The resistance of Enterococci is due to its incredible efficiency in attaining antimicrobial resistance. As a result, the bacteria display a variety of mechanisms that facilitate intrinsic resistance.
Work Cited
- O’Driscoll T, Crank CW. Vancomycin-resistant enterococcal infections: epidemiology, clinical manifestations, and optimal management. Infection and drug resistance. 2015;8:217.
- Lasko MJ, Nicolau DP. Carbapenem-resistant Enterobacterales: considerations for treatment in the era of new antimicrobials and evolving enzymology. Current infectious disease reports. 2020 Mar;22(3):1-2.
- Bruyndonckx R, Adriaenssens N, Hens N, Versporten A, Monnet DL, Molenberghs G, Goossens H, Weist K, Coenen S. Consumption of penicillins in the community, European Union/European Economic Area, 1997–2017. Journal of Antimicrobial Chemotherapy. 2021 Jul;76(Supplement_2):ii14-21.
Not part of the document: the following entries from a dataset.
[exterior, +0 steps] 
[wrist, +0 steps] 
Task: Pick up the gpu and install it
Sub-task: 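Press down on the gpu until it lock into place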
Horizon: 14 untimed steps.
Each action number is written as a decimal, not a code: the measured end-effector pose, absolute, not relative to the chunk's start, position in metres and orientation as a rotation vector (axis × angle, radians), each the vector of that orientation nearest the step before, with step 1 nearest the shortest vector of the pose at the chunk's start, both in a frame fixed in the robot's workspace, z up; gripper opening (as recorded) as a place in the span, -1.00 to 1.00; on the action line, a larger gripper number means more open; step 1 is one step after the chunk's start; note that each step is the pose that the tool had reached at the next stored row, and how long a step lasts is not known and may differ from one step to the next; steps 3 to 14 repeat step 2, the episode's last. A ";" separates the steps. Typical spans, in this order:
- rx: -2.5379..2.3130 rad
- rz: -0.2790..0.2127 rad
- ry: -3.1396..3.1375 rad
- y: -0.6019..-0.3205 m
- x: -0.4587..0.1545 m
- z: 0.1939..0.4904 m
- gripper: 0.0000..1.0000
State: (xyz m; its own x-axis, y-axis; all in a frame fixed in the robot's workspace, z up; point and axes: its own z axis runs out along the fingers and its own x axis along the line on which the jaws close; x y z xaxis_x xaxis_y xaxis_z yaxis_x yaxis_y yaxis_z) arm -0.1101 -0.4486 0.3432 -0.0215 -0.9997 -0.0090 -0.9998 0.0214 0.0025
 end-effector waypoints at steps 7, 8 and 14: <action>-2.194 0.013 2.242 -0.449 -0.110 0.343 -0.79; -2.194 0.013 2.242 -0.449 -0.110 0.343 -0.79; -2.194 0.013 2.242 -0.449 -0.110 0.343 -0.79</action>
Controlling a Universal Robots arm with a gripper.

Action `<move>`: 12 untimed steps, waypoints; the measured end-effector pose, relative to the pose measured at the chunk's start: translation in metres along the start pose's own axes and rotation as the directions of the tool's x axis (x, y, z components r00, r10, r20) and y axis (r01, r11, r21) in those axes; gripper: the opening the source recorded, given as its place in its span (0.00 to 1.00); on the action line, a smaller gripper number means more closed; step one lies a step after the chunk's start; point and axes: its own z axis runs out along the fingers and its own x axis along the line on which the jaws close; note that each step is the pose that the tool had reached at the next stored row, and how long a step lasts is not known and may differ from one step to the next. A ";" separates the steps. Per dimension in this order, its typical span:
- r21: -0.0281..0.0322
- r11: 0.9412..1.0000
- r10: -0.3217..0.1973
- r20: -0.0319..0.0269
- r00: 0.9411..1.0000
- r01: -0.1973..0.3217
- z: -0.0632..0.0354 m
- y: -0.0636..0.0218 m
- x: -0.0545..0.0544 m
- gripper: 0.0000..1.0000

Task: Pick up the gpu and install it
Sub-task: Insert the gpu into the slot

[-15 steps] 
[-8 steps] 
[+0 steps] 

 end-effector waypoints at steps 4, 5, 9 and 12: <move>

- Jaka H, Rüttgerodt N, Bohne W, Mueller A, Gross U, Kasang C, Mshana SE. Helicobacter pylori mutations conferring resistance to Fluoroquinolones and clarithromycin among dyspeptic patients attending a tertiary hospital, Tanzania. Canadian Journal of Gastroenterology and Hepatology. 2019 Jul 1;2019.
- Babakhani S, Oloomi M. Transposons: the agents of antibiotic resistance in bacteria. Journal of basic microbiology. 2018 Nov;58(11):905-17.